• _REQUIRED ACTION_
Give the lines again exactly as they appear below, from the line with "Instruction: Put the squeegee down" to the line with "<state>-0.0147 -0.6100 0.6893", both included, and only those lines. Leave every picture out.

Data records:

==================================================

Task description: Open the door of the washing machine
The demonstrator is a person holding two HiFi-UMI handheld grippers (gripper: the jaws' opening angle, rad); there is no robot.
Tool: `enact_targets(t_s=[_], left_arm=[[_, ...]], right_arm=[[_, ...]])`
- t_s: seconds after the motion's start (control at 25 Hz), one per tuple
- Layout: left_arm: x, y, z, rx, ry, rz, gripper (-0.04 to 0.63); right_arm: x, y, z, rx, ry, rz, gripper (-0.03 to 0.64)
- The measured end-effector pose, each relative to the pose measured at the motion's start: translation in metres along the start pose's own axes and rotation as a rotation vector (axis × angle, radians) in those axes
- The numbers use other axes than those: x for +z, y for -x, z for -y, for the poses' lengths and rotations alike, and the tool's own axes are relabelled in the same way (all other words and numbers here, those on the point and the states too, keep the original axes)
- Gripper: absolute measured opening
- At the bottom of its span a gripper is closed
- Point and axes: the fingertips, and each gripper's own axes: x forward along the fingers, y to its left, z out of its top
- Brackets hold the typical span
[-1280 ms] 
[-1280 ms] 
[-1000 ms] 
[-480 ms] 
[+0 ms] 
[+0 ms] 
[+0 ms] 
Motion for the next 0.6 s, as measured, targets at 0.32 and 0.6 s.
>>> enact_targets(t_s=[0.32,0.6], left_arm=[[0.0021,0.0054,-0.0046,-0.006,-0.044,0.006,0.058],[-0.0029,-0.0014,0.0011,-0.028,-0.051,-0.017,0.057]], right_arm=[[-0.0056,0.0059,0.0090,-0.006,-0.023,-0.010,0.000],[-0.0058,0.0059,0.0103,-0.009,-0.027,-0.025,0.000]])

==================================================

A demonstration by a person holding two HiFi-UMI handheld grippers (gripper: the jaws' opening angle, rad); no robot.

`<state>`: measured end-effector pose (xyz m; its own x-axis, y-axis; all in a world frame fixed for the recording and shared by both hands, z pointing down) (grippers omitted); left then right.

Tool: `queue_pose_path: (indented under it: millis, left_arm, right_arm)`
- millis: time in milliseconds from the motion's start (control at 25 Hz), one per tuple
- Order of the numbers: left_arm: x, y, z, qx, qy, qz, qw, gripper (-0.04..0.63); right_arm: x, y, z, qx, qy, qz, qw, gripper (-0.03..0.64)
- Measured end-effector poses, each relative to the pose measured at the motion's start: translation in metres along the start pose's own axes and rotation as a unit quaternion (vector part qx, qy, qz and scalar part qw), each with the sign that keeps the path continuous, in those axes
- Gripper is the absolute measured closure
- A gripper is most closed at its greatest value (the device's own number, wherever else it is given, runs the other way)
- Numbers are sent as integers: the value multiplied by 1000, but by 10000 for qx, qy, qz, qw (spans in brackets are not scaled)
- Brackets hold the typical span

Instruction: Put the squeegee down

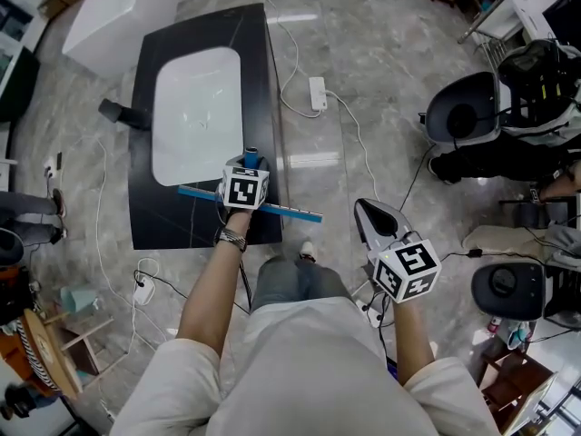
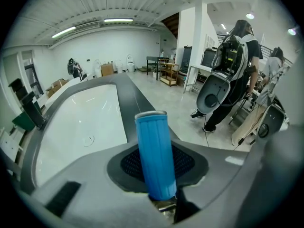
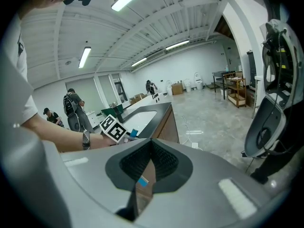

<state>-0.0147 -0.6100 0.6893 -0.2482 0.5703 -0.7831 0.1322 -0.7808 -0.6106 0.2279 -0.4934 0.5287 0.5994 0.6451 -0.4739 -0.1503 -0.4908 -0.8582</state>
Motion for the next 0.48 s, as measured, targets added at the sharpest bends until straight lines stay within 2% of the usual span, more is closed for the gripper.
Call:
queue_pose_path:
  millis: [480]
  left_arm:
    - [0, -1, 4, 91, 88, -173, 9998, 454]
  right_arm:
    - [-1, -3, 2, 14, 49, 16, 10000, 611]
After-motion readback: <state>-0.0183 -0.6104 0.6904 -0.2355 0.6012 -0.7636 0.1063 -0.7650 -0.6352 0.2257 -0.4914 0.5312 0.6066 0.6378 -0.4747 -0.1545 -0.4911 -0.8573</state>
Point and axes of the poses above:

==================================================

• _RESULT OF THIS TASK_
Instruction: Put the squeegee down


<state>-0.0147 -0.6100 0.6893 -0.2482 0.5703 -0.7831 0.1322 -0.7808 -0.6106 0.2279 -0.4934 0.5287 0.5994 0.6451 -0.4739 -0.1503 -0.4908 -0.8582</state>

Nothing further is required of this output.